The STATE of Texas, Appellant,
v.
John F. MAY, Appellee.
No. 12782.
Court of Civil Appeals of Texas, San Antonio.
July 29, 1954.*683 Gerald Weatherly, Falfurrias, for appellant.
John F. May, Karnes City, John Peace, San Antonio, for appellee.
PER CURIAM.
This is an appeal from the District Court of Duval County, Texas, from an order of Honorable Maxwell Welch, Judge of the 5th Judicial District of Texas, sitting as Special Judge of the 79th Judicial District in Duval County, refusing John G. Gonzales, Assistant District Attorney of the 79th Judicial District, leave to file a petition for a writ quo warranto against John F. May, who had theretofore been appointed as attorney pro tempore, by Judge Maxwell Welch, to prosecute and otherwise conduct certain criminal cases now pending in Duval County, as well as any other cases based upon any indictment which may be returned in the future by the present grand jury of Duval County.
There are several procedural questions raised here which we do not deem necessary to consider and determine.
The record shows that heretofore, after a full hearing, Raeburn, Norris, District Attorney of the 79th Judicial District, of which Duval County is a part, was held to be disqualified to prosecute and otherwise conduct, on the part of the State of Texas, the following criminal proceedings now pending on the docket of the District Court of Duval County, to wit: State of Texas v. C. T. Stansell, Jr., Nos. 2754, 2755, 2756, 2757, 2758, 2759, 2760, 2761, 2762, 2763, 2764, 2765, 2766, 2767, 2768, 2769, 2770; State of Texas v. George B. Parr, No. 2771; State of Texas v. R. L. Adame, Nos. 2772, 2773, 2774, 2775, 2776, 2777, 2778, 2779; State of Texas v. D. C. Chapa, No. 2780; State of Texas v. O. Carrillo, Sr., No. 2781; as well as other cases founded upon indictments which may be returned by the present Grand Jury of Duval County, Texas, and all proceedings incident to such cases.
After the disqualification of the District Attorney of the 79th Judicial District, it was stipulated by the parties that R. F. Luna, County Attorney of Duval County, was likewise disqualified, Whereupon, John G. Gonzales, Assistant District Attorney, asked that he be permitted to conduct such prosecutions, and, without hearing any further evidence, the court ruled that such Assistant District Attorney was also disqualified to conduct the prosecutions.
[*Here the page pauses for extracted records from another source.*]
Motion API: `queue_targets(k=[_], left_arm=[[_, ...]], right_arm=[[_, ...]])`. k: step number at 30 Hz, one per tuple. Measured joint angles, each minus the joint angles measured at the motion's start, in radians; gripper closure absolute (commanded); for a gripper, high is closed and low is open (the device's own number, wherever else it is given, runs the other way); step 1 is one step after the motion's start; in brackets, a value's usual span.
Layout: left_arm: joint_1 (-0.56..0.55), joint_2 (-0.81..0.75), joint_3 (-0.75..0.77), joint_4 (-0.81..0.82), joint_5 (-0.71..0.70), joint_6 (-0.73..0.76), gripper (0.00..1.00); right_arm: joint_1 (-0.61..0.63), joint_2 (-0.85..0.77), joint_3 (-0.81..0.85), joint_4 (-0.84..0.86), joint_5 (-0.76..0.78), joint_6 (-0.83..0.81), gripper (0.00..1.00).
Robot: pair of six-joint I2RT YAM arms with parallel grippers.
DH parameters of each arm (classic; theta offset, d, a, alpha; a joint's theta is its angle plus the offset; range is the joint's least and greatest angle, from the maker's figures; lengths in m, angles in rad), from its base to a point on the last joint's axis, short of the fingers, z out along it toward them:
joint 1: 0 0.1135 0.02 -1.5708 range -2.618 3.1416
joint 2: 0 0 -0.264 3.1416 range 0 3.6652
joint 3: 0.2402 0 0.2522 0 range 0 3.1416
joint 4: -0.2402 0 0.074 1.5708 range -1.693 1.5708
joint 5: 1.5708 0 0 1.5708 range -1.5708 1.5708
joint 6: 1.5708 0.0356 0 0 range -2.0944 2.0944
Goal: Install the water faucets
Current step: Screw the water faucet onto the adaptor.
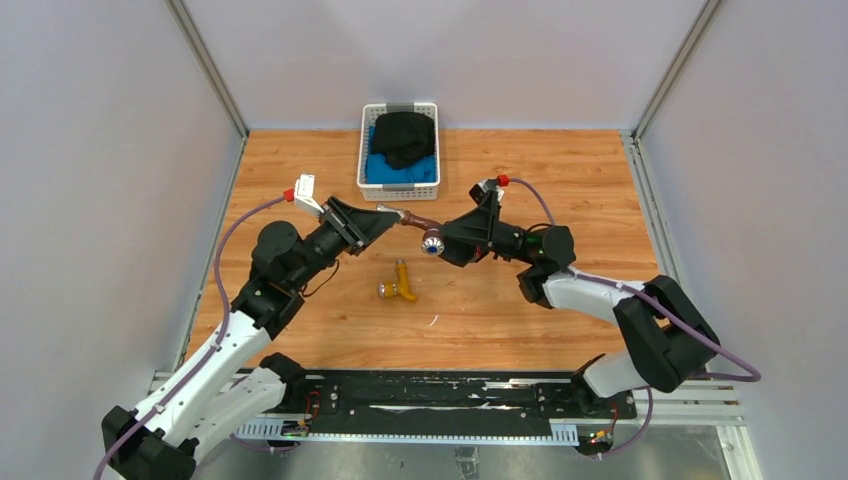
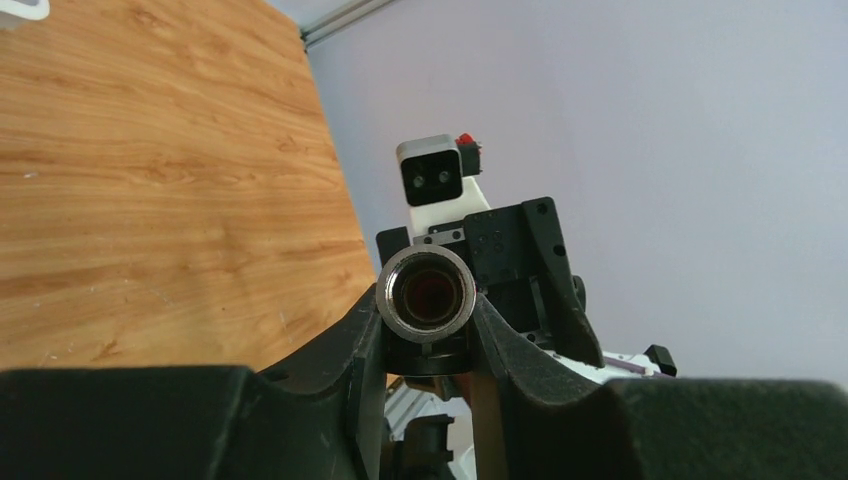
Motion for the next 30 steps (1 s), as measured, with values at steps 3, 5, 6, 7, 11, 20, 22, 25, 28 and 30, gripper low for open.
queue_targets(k=[3, 5, 6, 7, 11, 20, 22, 25, 28, 30], left_arm=[[0.0, 0.004, 0.023, -0.036, 0.001, 0.0, 1.0], [0.0, 0.0, 0.027, -0.046, 0.002, 0.0, 1.0], [0.0, -0.002, 0.029, -0.049, 0.003, 0.001, 1.0], [0.0, -0.002, 0.031, -0.052, 0.005, 0.002, 1.0], [0.0, 0.004, 0.061, -0.088, 0.009, 0.032, 1.0], [0.006, 0.004, 0.109, -0.225, -0.019, 0.151, 1.0], [0.006, 0.013, 0.123, -0.253, -0.014, 0.168, 1.0], [0.006, 0.042, 0.173, -0.313, -0.008, 0.209, 1.0], [0.01, 0.072, 0.226, -0.373, -0.005, 0.247, 1.0], [0.012, 0.076, 0.248, -0.393, -0.006, 0.264, 1.0]], right_arm=[[-0.011, -0.026, 0.002, -0.007, -0.002, -0.006, 0.27], [-0.012, -0.042, 0.008, -0.032, -0.006, -0.016, 0.27], [-0.012, -0.053, 0.009, -0.049, -0.008, -0.023, 0.27], [-0.012, -0.061, 0.009, -0.06, -0.008, -0.029, 0.27], [-0.012, -0.092, 0.011, -0.119, -0.01, -0.055, 0.27], [0.035, -0.146, 0.046, -0.34, -0.015, -0.138, 0.27], [0.039, -0.136, 0.046, -0.348, -0.011, -0.153, 0.27], [0.039, -0.118, 0.046, -0.341, -0.005, -0.168, 0.28], [0.039, -0.114, 0.063, -0.36, -0.009, -0.198, 0.28], [0.039, -0.121, 0.085, -0.403, -0.011, -0.237, 0.27]])
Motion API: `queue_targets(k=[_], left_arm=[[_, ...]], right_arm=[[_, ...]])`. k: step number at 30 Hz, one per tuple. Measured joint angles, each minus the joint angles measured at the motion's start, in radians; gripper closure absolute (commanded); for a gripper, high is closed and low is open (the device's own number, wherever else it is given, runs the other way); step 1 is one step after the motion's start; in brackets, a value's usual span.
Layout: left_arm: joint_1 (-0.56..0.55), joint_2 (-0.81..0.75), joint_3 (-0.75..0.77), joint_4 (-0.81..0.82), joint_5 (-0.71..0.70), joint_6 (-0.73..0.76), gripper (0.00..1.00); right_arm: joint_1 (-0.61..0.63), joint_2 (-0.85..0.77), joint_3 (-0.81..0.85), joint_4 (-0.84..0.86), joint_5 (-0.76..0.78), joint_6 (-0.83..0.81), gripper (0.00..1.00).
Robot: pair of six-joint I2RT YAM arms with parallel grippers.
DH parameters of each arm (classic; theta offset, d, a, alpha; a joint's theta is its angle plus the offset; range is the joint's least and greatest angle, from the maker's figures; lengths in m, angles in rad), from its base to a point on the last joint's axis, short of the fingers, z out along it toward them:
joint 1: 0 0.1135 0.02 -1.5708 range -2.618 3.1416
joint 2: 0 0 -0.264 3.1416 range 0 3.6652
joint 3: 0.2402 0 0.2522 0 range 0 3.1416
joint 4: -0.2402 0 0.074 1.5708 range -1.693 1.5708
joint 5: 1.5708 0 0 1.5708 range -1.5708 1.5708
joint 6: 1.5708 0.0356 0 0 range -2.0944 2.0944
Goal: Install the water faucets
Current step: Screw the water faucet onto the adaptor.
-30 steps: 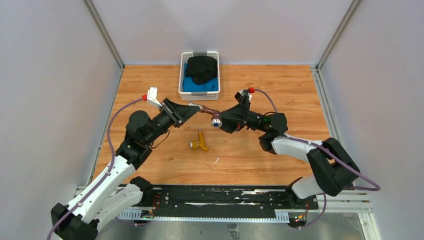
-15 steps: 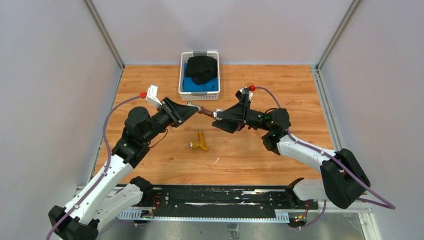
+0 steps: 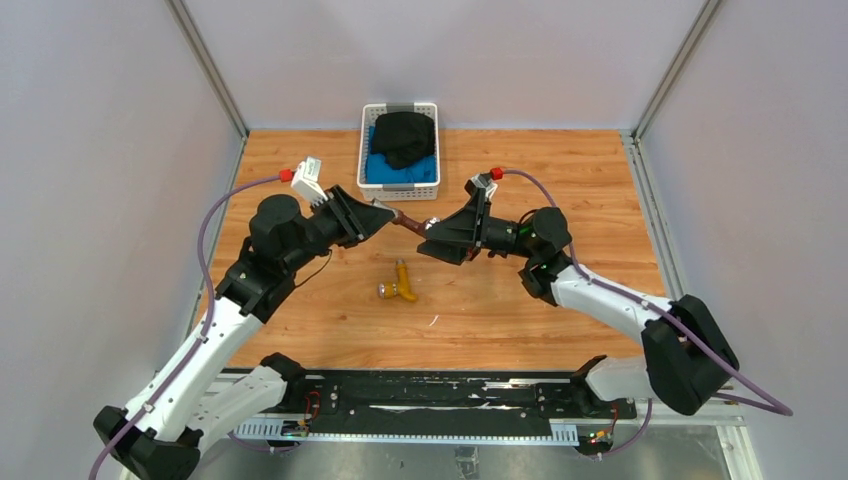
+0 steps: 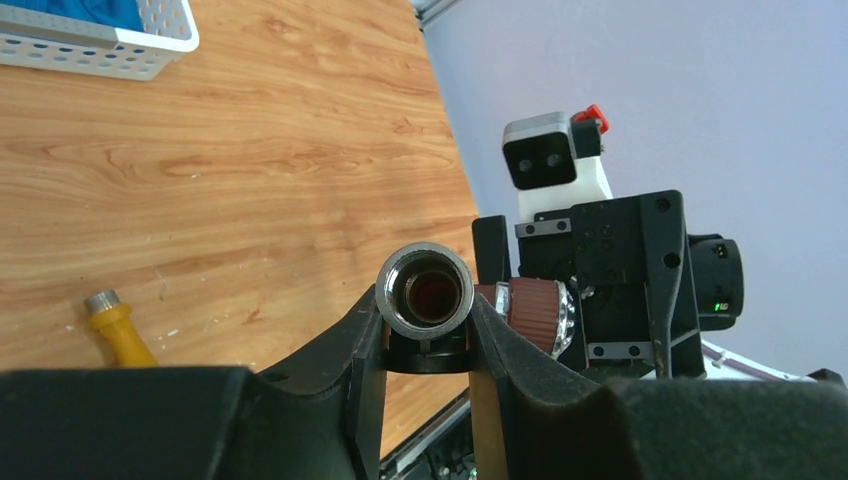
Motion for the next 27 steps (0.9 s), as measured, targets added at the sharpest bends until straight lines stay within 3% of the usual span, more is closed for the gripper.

The court thereafter appointed John F. May, District Attorney of the 81st Judicial District of Texas, as District Attorney Pro Tempore, to conduct such prosecutions.
Gonzales then requested leave of the Supreme Court to file an original application for mandamus to compel Judge Welch to permit him to represent the State in all criminal cases pending on the docket of *684 the 79th District Court. This motion for leave to file the petition for mandamus was overruled.
Gonzales then presented to Judge Welch a motion for leave to file a quo warranto petition, questioning the authority of John F. May to conduct the prosecutions. This petition was likewise based upon the contention that Gonzales was not disqualified in such cases. This motion was overruled by Judge Welch.
The Assistant District Attorney was appointed by the District Attorney under the provisions of art. 326k-15, Vernon's Ann.Civ.Stats., and serves at the will and pleasure of the District Attorney. 34 Tex.Jur. 605, § 155; Neeper v. Stewart, Tex.Civ.App., 66 S.W.2d 812; Findley v. Calloway, Tex.Civ.App., 246 S.W. 681. Under such circumstances it would seem that if the District Attorney was disqualified, his assistant, who was appointed by him and who serves at his will and pleasure, would also be disqualified. People ex rel. Livers v. Hanson, 290 Ill. 370, 125 N.E. 268; People ex rel. Elliott v. Benefield, 405 Ill. 500, 91 N.E.2d 427; State v. Buhler, 132 La. 1065, 62 So. 145.
Appellant relies strongly upon the case of State ex rel. Drew v. Smith, 8 Ohio Dec. Reprint, 136, 5 Cinc.L.Bul. 881. In that case the Assistant District Attorney was not appointed by the District Attorney, but by a committee of judges. Thus the District Attorney did not have the power to employ or discharge such Assistant District Attorney, and a very different situation was there presented.
The trial court, after a hearing, concluded that the District Attorney and his assistant were disqualified. A record of the testimony adduced at that hearing is not before us and no contention is here made that the District Attorney was improperly disqualified. The sole contention is that, despite the disqualification of the principal, the assistant, as an appointee of the disqualified District Attorney, had a right to control the prosecution of the criminal cases involved. In our opinion, in any event the District Judge in the exercise of his discretion could properly reject the services of an appointee of the disqualified District Attorney.
We are of the opinion that this record does not show that the trial judge abused his discretion in refusing leave to file the petition for a writ of quo warranto.
The judgment of the trial court is affirmed.